Our paper on low-rank approximation using elastic-net is accepted to CVPR 2015

[2015/03/09]

The following paper is accepted to IEEE Conference on Computer Vision and Pattern Recognition (CVPR 2015):

  • Elastic-Net Regularization of Singular Values for Practical Subspace Learning by Eunwoo Kim, Minsik Lee, and Songhwai Oh
    • Abstract: Learning a low-dimensional structure plays an important role in computer vision. Recently, a new family of methods, such as l1 minimization and robust principal component analysis, has been proposed for low-rank matrix approximation problems and shown to be robust against outliers and missing data. But the methods often require a heavy computational load and can fail to find a solution when highly corrupted data are presented. In this paper, an elastic-net regularization based low-rank matrix factorization method for practical subspace learning is proposed.
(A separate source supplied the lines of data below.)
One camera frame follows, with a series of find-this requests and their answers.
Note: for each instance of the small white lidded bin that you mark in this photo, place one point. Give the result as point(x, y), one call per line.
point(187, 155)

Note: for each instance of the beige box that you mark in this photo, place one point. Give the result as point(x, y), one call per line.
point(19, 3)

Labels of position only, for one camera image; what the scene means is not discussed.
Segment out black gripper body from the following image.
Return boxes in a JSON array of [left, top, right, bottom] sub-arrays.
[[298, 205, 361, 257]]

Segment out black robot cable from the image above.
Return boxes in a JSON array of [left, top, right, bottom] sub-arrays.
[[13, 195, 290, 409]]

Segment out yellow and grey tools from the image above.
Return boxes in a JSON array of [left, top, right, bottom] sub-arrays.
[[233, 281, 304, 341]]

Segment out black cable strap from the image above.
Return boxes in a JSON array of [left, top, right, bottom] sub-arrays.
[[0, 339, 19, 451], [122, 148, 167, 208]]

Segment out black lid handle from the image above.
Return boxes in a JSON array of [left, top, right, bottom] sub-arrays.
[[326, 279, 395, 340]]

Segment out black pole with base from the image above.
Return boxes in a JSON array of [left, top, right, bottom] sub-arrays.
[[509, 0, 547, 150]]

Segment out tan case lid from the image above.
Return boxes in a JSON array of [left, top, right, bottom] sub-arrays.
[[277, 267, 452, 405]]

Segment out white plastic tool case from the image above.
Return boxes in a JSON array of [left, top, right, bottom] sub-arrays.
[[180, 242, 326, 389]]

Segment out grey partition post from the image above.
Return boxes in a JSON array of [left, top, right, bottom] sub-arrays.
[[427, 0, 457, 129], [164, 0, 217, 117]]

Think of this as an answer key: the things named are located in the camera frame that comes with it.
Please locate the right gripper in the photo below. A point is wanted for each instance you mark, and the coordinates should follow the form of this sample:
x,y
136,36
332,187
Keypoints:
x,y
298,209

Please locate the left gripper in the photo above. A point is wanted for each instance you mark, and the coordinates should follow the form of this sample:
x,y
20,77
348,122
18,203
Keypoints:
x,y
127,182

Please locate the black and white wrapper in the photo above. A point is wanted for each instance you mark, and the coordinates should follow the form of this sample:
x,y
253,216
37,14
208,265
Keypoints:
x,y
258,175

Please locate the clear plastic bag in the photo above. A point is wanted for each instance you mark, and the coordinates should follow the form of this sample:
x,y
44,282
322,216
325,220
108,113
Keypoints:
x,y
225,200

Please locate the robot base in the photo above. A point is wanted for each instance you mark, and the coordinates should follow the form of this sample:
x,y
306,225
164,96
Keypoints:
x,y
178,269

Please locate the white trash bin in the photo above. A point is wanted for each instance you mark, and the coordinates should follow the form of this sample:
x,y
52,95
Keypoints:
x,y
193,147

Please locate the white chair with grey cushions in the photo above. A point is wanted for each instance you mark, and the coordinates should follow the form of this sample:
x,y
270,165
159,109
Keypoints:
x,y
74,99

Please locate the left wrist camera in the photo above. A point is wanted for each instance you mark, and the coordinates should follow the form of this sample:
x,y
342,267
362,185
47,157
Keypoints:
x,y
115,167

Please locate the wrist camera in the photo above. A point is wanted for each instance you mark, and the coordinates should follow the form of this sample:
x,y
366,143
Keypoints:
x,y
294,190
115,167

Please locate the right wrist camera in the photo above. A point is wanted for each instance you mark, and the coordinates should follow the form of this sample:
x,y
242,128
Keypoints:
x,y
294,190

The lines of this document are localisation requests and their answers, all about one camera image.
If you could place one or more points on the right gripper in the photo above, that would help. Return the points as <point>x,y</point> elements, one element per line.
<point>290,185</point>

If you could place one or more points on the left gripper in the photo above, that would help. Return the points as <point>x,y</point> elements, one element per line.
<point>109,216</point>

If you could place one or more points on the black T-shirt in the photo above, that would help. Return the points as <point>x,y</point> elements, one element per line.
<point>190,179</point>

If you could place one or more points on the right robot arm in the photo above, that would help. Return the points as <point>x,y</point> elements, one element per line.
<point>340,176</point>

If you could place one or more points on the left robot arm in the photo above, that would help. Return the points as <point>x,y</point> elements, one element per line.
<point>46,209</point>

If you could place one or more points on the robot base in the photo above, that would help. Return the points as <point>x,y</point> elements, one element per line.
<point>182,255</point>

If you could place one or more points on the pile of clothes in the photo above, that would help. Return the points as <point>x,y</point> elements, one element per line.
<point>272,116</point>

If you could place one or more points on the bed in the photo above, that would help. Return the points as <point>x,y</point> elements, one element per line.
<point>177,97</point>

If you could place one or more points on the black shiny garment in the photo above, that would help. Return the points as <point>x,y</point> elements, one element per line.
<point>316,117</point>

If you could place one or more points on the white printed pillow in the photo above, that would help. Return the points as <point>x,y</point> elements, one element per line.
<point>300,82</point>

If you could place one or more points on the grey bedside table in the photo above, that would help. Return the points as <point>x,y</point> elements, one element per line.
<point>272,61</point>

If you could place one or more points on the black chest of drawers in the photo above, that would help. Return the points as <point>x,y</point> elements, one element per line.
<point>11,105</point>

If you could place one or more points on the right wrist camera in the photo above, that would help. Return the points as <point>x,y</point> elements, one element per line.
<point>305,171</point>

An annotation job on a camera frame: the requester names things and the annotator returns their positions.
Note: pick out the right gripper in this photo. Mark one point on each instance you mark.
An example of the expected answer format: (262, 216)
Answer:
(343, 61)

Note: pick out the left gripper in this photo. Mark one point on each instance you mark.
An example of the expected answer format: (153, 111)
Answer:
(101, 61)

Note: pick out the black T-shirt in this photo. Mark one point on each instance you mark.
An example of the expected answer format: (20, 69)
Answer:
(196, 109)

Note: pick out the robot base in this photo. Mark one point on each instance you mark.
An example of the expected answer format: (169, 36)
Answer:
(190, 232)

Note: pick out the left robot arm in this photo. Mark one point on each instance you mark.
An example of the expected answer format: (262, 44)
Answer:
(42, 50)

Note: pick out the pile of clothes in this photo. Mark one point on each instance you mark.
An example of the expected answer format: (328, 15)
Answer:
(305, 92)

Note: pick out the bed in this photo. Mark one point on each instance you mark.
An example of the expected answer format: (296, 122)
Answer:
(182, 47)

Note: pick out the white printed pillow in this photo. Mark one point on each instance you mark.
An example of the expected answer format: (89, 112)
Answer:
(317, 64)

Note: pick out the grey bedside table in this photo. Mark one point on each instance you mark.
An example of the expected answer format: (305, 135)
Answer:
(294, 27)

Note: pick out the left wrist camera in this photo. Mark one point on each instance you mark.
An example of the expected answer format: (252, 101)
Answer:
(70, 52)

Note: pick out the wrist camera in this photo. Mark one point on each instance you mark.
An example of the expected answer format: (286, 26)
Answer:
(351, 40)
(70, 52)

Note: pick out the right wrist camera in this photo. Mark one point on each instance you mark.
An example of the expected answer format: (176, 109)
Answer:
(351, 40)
The proposed method finds a robust solution efficiently by enforcing a strong convex constraint to improve algorithm’s stability. It is shown that any stationary point of the proposed algorithm satisfies the Karush-Kuhn-Tucker (KKT) optimality conditions. The proposed method is applied to a number of low-rank matrix approximation problems to demonstrate its efficiency in the presence of heavy corruptions and to show its effectiveness and robustness compared to the existing methods.